• [What is being asked]
Please filter the entries for the word "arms" and copy every line that has it.

● ● ● ● ● ● ●

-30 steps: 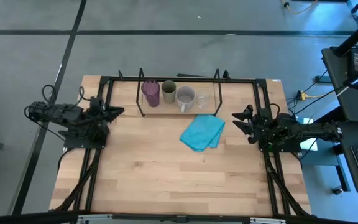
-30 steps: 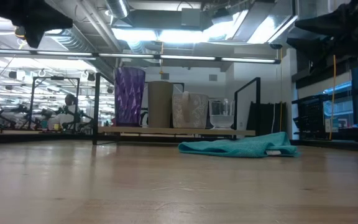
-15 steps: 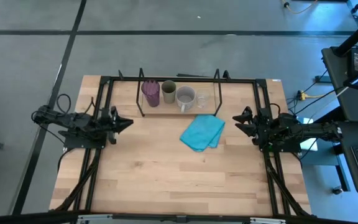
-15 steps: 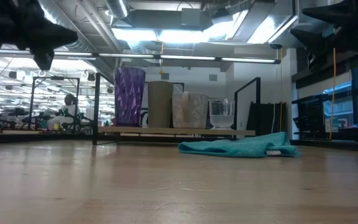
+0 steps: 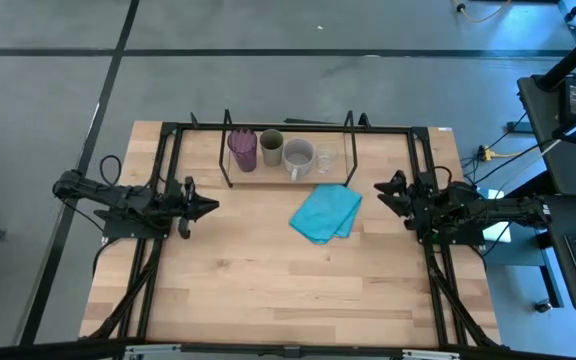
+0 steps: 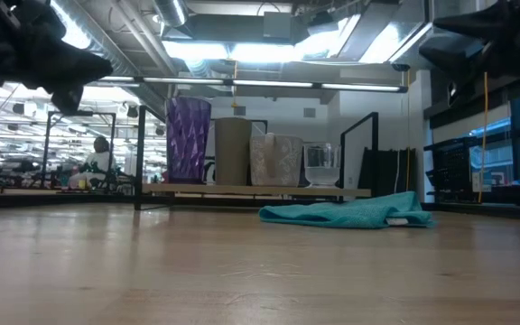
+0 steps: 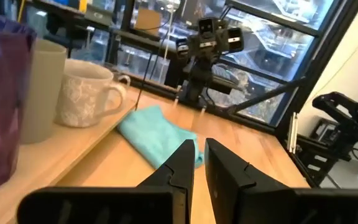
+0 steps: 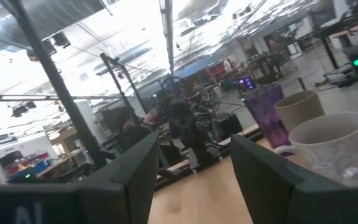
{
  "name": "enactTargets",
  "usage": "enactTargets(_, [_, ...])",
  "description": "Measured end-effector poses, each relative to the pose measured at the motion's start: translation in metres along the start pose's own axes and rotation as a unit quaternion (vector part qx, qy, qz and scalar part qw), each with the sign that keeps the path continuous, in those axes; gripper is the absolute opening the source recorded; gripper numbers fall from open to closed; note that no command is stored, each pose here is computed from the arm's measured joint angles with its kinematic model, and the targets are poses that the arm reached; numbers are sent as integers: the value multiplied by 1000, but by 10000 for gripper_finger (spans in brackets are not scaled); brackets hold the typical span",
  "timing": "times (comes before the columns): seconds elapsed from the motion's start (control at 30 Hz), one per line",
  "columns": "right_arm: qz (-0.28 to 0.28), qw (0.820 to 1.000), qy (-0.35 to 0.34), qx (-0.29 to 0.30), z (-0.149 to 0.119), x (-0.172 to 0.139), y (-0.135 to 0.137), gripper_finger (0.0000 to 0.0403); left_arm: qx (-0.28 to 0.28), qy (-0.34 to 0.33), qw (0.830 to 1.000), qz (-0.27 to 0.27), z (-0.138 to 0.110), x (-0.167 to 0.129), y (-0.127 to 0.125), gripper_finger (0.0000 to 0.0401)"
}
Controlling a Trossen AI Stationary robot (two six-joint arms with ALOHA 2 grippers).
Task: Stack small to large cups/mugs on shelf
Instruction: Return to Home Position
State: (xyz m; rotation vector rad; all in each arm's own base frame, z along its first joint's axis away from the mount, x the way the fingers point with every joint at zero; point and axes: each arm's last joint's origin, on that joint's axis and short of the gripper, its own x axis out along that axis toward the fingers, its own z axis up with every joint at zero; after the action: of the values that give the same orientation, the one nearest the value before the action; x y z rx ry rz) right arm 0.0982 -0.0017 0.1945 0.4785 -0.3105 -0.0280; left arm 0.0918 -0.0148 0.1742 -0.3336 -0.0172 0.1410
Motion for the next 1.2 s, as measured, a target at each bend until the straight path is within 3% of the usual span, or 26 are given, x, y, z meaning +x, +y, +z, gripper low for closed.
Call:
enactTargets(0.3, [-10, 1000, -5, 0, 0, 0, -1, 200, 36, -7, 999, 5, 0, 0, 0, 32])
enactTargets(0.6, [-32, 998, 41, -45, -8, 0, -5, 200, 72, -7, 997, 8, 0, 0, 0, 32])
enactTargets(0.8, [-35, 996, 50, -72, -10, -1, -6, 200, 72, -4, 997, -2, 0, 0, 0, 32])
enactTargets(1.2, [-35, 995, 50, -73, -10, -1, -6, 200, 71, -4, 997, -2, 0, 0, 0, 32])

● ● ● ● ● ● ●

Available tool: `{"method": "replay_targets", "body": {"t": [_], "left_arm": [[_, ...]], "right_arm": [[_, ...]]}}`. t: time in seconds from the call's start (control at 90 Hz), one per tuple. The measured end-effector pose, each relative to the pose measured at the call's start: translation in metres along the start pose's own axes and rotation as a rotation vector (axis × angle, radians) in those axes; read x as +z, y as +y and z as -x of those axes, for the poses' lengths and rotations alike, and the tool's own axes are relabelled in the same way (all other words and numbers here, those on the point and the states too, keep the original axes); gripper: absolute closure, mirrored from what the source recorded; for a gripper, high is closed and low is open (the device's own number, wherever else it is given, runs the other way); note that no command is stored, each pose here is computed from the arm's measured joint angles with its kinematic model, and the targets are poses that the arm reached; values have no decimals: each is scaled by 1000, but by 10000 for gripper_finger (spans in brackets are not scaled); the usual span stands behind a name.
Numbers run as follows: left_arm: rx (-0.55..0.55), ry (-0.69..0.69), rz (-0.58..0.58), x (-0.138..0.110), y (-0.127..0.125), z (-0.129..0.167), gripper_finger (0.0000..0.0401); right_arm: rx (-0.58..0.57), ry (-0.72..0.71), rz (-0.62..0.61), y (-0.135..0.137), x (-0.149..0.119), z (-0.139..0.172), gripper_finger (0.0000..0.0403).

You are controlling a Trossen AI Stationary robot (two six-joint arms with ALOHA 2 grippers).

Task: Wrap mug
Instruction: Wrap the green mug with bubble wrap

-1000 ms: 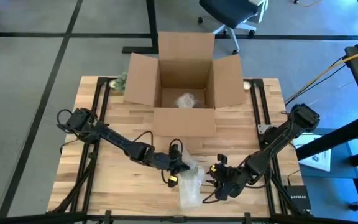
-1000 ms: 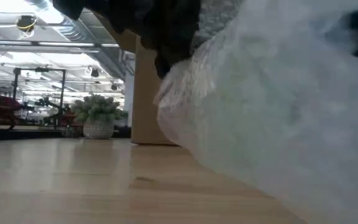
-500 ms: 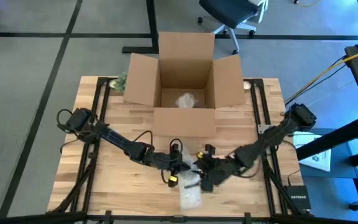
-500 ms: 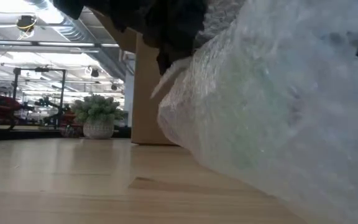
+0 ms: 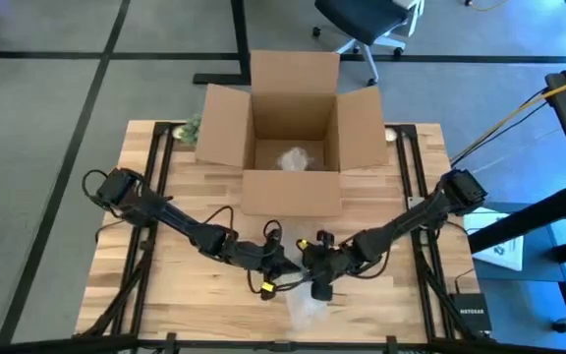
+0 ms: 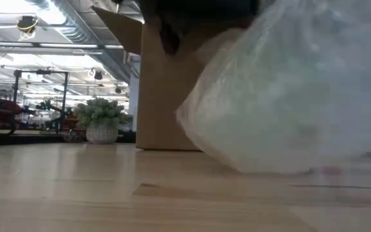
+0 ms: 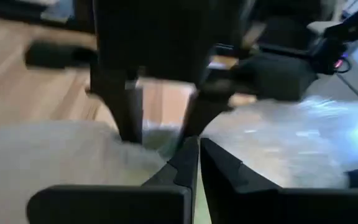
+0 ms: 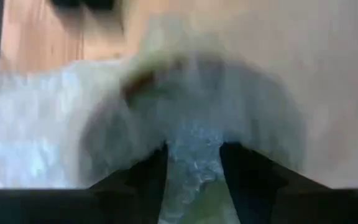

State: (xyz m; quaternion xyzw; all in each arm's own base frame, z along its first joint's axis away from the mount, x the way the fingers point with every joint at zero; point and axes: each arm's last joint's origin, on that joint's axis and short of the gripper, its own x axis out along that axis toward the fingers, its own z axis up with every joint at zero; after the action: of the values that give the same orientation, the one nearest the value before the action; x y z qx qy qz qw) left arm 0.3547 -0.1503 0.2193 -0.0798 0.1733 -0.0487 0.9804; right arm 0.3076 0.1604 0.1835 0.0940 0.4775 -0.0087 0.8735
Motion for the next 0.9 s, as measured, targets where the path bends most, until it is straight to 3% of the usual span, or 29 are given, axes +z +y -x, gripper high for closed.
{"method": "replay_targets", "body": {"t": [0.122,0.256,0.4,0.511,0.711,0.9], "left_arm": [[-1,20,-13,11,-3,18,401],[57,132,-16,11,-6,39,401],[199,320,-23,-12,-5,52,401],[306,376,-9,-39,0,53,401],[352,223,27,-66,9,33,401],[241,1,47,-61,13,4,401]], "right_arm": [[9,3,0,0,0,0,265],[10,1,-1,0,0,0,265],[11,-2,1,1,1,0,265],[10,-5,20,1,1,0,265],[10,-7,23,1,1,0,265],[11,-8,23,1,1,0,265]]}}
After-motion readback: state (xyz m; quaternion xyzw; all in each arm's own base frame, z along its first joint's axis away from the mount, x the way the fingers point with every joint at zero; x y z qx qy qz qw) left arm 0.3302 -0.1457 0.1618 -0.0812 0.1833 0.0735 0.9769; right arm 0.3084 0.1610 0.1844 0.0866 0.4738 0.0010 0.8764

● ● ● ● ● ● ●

• [Exercise answer]
Controlling a Trossen AI Stationary robot (two six-joint arms with ALOHA 2 grippers).
You are controlling a Trossen AI Stationary robot (two six-joint arms with ALOHA 2 grippers).

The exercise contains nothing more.